Ace Baldwin, who has become one of the best freshmen in the conference. Arnold Henderson, a walk-on who grew up cleaning the floors at the Siegel Center. Every player on this team, each bringing value to the best VCU team I have ever covered. The pain I and other fans feel must pale in comparison to the feelings they must feel. I am so, so sorry it had to end like this.

Where do VCU fans go from here? It is okay to feel sad, disappointed, hurt. No team in the country has had to deal with such heartbreak in back-to-back seasons like VCU has had to deal with.

It is also important to keep perspective. This is nobody’s fault. We are in a global pandemic, where leaving your home to do anything carries the risk of catching COVID-19. Despite rumors peddled online and on social media, we will likely never know for sure how VCU contracted the virus. This is nobody’s fault, just an unfortunate break.

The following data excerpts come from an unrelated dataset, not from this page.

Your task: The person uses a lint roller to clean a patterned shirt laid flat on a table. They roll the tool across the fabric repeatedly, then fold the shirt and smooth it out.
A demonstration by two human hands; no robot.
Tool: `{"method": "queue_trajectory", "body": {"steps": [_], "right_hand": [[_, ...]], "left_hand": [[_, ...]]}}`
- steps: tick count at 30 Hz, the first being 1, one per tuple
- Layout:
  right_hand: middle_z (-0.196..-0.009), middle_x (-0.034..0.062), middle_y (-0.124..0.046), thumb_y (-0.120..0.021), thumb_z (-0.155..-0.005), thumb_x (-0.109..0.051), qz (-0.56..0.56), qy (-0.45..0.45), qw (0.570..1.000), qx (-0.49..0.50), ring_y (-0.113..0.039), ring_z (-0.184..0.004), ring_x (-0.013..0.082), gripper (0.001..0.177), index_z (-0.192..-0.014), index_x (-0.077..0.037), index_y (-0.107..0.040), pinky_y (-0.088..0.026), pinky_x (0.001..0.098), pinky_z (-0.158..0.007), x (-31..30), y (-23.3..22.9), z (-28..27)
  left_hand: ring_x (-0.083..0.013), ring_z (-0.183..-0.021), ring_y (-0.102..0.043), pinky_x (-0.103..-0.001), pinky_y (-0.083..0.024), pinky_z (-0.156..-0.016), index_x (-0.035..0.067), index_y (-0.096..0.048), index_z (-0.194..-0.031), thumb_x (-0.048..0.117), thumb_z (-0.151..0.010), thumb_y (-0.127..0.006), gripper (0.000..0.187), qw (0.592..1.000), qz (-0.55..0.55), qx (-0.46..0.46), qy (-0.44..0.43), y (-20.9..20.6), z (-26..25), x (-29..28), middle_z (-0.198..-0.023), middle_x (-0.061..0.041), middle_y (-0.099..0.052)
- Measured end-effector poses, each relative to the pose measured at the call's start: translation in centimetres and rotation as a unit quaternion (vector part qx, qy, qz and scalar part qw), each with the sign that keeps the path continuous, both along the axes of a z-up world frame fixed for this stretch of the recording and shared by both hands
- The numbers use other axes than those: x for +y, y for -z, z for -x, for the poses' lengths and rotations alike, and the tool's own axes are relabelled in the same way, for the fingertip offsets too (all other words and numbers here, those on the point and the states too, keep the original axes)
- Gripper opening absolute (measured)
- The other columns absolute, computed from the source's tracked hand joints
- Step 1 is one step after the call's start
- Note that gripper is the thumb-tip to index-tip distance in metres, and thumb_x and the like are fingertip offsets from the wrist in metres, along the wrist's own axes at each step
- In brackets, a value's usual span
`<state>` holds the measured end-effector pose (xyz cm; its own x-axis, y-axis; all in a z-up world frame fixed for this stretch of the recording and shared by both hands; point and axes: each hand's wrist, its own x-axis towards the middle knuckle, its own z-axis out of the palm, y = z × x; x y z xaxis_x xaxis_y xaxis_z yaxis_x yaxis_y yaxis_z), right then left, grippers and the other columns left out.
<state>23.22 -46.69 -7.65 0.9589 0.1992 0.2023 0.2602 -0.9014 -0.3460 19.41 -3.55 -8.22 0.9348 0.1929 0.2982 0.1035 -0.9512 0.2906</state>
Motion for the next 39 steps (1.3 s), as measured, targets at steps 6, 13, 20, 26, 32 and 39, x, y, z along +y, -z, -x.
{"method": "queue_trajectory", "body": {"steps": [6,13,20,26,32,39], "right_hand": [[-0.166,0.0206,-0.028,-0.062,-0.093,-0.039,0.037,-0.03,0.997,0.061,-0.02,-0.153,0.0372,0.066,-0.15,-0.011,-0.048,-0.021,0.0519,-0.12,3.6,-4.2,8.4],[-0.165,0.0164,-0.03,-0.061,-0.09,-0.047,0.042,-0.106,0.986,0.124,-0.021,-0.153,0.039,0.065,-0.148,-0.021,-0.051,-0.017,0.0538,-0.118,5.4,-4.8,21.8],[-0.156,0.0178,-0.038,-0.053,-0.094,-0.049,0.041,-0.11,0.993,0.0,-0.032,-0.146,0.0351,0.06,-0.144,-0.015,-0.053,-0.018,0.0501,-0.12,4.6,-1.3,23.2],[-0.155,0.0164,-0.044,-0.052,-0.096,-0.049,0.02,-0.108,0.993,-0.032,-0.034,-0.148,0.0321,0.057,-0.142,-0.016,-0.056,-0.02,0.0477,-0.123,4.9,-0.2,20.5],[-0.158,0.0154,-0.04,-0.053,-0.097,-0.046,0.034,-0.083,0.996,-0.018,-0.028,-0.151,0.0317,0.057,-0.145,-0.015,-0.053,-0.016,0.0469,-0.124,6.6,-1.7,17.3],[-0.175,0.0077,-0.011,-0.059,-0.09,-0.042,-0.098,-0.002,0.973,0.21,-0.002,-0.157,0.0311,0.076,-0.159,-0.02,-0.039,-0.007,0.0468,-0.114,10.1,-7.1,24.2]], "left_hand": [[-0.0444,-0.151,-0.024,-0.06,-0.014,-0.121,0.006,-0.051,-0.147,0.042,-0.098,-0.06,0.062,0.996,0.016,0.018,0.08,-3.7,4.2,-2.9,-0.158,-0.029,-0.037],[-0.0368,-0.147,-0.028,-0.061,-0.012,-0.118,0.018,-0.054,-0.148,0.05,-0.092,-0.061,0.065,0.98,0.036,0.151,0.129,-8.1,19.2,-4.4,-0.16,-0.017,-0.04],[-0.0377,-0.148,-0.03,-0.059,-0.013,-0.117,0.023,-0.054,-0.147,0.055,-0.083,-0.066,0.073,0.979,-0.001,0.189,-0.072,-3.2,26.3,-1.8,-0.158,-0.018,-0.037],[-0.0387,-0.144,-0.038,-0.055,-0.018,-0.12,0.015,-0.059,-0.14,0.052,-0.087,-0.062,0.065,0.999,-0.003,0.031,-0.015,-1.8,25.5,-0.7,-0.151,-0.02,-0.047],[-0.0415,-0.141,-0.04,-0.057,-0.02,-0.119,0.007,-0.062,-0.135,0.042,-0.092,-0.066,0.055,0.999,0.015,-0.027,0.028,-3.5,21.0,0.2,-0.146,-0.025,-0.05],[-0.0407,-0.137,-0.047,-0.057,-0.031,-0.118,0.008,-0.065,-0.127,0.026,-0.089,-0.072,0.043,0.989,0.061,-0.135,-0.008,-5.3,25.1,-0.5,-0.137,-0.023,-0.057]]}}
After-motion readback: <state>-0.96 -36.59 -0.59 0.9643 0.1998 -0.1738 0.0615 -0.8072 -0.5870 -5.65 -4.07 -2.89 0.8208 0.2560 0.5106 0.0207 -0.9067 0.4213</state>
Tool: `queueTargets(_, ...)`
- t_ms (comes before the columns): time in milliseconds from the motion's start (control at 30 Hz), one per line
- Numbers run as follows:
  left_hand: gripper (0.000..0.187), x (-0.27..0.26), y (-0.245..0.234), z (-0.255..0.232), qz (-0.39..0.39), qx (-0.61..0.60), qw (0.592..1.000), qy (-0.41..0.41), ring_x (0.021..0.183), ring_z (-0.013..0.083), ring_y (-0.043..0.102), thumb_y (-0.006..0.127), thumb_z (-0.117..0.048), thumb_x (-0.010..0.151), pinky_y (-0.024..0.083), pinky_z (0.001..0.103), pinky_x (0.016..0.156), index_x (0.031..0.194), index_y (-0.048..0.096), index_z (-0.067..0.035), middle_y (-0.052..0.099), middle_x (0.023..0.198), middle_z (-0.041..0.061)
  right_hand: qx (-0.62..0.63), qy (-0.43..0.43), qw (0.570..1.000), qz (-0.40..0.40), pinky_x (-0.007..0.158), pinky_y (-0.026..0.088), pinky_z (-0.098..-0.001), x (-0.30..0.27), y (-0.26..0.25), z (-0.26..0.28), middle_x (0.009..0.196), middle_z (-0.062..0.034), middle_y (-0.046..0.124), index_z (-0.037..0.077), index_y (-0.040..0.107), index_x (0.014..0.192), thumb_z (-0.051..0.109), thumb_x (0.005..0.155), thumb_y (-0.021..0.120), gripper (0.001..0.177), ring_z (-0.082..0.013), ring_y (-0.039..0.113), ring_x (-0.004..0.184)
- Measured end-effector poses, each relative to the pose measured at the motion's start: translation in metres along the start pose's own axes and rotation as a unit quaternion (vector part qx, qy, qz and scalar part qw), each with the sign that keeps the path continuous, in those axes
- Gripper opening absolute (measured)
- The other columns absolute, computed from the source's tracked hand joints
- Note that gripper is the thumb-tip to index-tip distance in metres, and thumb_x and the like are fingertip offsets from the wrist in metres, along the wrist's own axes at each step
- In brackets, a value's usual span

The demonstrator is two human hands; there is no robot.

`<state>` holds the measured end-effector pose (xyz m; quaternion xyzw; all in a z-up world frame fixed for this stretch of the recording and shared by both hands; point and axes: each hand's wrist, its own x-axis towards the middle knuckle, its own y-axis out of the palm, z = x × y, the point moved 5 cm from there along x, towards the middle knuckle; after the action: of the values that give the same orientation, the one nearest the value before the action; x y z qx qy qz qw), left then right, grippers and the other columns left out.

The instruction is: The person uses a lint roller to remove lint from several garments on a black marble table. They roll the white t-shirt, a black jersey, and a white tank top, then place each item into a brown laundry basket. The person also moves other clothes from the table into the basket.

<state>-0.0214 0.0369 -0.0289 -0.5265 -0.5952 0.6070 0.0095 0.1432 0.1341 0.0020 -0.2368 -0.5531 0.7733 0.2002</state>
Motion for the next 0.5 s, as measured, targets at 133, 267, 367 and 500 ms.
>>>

VCU has lost two postseason runs to COVID. 541,935 Americans have lost their lives to COVID. Countless more are dealing with physical, economic or mental impacts as a result of COVID and its effects. At the end of the day, it is awful for VCU, but it is generally small in comparison to what others have dealt with in the last year.

Spare a thought for the players and others with the program who have tested positive. Spare a thought for Roger Ayers, an A10 official who tested positive for COVID, as he recovers from a serious bout with the virus. Consider those who have been deeply impacted by the virus in the last year.

And express gratitude to the players, coaches and administrators at VCU, who gave us 26 games against all odds and gave us a temporary distraction from the difficult times of the last year.

Every morning when I get to my desk at work, I open up the Washington Post on my computer. I mouse over to the COVID vaccine chart, which shows how many Americans have been vaccinated against COVID-19. As of March 21, over 80 million people have received one dose of the vaccine. Each dose, pushing the COVID pandemic closer and closer to the rear view mirror.

I think about packed arenas and maskless press boxes. Those days may be here before we know it.

May we never have a college basketball season as difficult as this one.

And may VCU never see a season end due to COVID again.